◆ WHAT IS BEING ASKED:
Which lines of the records below contain the string "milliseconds"? Report each of them.

Records drawn from a dataset:
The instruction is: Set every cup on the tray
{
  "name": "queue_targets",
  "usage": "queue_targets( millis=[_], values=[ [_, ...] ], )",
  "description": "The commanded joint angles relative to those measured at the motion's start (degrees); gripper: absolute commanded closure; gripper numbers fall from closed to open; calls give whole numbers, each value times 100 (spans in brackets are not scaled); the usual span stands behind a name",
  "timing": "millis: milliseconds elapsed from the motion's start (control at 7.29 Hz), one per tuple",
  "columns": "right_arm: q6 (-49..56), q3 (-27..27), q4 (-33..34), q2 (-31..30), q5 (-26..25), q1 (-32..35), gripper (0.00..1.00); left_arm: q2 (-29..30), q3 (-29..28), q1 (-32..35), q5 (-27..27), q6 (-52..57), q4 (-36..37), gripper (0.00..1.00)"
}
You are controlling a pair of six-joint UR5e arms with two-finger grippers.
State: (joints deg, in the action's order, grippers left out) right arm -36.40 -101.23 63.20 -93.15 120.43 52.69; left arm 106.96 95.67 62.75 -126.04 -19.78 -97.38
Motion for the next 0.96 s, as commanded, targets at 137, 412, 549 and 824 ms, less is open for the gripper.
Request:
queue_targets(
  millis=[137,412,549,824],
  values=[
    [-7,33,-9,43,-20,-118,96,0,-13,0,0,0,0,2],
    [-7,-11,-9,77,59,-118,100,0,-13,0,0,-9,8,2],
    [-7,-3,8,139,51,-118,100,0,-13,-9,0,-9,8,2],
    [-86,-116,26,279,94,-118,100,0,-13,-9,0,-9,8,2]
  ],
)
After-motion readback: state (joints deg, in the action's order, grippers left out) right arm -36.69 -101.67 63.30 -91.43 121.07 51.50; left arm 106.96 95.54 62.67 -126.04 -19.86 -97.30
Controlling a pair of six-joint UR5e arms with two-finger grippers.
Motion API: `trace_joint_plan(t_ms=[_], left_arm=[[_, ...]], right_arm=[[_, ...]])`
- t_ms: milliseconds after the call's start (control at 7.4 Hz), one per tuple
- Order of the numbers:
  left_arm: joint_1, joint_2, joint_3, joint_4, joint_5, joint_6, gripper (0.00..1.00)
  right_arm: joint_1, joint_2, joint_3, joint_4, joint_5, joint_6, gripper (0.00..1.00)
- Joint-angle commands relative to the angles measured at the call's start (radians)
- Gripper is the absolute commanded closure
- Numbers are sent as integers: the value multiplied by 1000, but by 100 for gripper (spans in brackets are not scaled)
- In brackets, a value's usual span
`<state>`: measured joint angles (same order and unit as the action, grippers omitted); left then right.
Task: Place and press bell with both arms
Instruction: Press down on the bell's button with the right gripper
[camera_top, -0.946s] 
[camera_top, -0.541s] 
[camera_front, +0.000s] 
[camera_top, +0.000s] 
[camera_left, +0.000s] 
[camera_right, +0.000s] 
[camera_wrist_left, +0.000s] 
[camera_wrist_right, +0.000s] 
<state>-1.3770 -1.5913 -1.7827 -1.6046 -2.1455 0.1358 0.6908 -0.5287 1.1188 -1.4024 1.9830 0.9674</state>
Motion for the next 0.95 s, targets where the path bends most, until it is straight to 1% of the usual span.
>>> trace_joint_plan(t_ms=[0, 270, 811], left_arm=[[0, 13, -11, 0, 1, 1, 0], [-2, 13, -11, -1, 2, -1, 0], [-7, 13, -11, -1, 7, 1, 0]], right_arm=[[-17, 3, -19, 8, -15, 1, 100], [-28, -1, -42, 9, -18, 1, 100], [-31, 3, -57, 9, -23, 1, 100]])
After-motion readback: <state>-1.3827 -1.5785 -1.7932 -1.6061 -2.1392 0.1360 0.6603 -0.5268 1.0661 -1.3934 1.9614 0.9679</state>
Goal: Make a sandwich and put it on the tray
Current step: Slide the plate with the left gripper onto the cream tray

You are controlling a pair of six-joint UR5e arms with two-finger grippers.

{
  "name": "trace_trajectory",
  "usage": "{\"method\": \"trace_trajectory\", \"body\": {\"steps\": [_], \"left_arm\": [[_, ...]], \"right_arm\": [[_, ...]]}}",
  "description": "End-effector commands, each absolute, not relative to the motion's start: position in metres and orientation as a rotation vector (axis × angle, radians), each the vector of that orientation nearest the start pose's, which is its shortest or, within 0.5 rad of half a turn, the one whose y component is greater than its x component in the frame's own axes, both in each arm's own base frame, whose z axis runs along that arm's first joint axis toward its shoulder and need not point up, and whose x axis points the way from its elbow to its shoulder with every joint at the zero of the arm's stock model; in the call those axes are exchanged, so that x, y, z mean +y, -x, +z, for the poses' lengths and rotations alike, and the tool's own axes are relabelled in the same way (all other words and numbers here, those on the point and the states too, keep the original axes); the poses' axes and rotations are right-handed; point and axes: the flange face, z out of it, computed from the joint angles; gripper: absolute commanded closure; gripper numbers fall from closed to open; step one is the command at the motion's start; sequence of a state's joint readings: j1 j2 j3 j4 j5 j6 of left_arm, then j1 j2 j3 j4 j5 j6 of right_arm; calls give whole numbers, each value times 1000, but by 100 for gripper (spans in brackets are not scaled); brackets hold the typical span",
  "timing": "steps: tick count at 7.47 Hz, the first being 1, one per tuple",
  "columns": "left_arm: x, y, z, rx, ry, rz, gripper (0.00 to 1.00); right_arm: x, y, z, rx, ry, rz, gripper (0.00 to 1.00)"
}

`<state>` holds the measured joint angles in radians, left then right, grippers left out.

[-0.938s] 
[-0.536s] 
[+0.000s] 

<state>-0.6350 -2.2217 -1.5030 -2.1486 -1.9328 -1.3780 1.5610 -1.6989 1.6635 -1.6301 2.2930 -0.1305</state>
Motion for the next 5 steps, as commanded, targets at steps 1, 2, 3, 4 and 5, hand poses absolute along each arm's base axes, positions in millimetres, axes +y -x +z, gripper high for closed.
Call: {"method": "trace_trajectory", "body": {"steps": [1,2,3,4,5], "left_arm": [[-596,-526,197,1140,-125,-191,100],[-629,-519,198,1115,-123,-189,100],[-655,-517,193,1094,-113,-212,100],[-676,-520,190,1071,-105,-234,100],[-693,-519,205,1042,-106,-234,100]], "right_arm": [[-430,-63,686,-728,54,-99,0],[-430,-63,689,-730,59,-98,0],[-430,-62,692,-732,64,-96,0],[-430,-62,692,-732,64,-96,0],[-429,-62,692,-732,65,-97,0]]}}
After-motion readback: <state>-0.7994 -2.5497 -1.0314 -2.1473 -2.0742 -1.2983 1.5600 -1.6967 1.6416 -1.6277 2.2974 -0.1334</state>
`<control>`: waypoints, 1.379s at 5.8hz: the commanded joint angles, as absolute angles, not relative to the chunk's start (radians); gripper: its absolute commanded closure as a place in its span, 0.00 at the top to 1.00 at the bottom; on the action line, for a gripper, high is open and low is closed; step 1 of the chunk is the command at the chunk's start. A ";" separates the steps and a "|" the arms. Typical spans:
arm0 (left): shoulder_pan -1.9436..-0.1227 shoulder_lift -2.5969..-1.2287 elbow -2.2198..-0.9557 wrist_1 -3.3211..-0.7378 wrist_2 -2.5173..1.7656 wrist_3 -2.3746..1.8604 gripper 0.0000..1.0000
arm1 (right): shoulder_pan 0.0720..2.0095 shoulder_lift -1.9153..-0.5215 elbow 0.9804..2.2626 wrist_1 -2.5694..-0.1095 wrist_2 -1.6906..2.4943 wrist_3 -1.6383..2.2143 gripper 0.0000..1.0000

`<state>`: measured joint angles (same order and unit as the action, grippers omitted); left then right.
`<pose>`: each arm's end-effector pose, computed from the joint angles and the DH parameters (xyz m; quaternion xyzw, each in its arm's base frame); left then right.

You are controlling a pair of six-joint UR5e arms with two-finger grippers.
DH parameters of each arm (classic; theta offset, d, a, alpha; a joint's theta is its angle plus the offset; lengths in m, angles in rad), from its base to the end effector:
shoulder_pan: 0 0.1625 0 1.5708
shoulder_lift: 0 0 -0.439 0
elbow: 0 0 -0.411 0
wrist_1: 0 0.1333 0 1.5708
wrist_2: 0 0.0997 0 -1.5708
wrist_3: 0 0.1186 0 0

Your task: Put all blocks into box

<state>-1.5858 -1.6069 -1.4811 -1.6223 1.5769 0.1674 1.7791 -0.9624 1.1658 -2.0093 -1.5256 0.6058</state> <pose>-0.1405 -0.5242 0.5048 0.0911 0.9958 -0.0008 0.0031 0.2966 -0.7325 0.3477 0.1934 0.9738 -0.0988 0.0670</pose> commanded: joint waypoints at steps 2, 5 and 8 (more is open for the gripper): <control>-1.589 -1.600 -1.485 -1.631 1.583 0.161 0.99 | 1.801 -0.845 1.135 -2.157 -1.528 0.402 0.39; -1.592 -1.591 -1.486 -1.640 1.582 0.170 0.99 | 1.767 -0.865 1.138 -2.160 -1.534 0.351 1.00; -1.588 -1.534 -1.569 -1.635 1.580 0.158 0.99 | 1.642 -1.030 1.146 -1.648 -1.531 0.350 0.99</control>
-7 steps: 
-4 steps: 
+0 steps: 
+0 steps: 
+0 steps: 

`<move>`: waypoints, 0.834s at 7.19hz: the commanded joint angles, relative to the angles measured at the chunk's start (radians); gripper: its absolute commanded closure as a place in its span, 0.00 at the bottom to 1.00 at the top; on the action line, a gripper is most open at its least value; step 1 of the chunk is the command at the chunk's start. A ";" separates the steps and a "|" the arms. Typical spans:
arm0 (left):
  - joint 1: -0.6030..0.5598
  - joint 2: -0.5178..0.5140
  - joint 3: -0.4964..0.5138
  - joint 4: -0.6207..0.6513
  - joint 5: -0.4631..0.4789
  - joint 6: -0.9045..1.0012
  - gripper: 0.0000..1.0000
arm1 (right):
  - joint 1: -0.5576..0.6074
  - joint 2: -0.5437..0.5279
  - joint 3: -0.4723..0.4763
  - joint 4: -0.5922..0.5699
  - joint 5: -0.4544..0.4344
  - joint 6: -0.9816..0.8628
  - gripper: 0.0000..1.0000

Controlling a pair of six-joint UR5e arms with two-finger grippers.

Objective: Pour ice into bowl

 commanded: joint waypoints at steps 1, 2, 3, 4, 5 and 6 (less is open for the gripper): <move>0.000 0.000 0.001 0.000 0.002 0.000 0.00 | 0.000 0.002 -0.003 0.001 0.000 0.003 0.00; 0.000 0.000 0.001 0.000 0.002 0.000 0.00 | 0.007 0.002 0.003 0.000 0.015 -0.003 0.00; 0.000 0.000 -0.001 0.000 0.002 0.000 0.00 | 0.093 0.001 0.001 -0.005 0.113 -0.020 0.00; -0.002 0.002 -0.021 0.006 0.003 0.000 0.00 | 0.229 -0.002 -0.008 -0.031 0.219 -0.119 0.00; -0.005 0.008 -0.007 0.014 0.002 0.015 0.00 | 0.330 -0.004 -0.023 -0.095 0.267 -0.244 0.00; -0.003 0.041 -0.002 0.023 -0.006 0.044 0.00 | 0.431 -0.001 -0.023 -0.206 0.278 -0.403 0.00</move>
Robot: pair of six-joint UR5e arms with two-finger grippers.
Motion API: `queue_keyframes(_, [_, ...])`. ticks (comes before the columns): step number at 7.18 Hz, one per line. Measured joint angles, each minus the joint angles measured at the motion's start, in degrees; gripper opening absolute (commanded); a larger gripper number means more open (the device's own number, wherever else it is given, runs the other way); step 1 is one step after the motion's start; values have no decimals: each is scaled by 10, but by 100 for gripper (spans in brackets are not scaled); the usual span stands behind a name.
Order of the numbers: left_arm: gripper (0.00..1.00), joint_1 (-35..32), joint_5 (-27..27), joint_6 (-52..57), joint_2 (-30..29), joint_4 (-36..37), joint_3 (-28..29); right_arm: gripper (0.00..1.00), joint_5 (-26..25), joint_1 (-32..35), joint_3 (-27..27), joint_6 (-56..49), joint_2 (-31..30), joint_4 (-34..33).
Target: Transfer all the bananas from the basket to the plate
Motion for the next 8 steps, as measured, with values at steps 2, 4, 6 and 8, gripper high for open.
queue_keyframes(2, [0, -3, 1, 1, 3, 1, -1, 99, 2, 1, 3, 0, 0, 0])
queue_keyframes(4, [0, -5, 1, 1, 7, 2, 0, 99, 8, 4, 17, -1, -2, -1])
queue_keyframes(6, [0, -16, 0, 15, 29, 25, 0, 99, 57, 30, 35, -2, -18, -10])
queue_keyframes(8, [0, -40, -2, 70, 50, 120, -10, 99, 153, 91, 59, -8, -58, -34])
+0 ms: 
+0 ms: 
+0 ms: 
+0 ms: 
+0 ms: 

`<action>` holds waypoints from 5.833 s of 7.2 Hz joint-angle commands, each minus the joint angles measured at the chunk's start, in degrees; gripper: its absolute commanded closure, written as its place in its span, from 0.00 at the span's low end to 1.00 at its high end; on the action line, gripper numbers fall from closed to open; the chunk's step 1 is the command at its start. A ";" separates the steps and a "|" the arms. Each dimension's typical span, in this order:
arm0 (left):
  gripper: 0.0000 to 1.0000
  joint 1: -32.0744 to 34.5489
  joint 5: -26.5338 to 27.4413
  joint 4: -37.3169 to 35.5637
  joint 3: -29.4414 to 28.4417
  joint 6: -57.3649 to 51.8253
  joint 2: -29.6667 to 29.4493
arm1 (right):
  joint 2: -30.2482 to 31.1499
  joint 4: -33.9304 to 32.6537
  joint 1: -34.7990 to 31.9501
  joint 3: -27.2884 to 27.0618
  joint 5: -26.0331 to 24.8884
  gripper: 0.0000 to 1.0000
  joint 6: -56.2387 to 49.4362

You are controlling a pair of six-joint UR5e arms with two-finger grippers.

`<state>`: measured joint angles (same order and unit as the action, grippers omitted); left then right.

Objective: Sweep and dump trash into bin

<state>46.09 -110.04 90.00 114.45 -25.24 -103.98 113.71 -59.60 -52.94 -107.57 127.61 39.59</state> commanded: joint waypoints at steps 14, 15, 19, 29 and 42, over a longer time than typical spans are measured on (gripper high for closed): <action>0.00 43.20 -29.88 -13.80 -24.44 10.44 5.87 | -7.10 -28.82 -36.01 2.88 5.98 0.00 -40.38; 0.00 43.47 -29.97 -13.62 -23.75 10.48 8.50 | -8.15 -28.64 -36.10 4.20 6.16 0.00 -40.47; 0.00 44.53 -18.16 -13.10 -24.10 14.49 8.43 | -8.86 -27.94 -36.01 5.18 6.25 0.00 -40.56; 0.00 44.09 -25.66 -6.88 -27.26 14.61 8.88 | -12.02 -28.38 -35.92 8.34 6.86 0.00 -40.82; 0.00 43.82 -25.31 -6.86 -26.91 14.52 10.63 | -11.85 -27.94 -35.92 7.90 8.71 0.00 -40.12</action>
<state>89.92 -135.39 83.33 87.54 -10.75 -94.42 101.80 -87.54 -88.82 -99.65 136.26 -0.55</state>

◆ RESPONSE TO THIS TASK:
  "timing": "millis: milliseconds elapsed from the motion's start (control at 7.29 Hz), one per tuple",
- t_ms: milliseconds after the call's start (control at 7.4 Hz), one per tuple

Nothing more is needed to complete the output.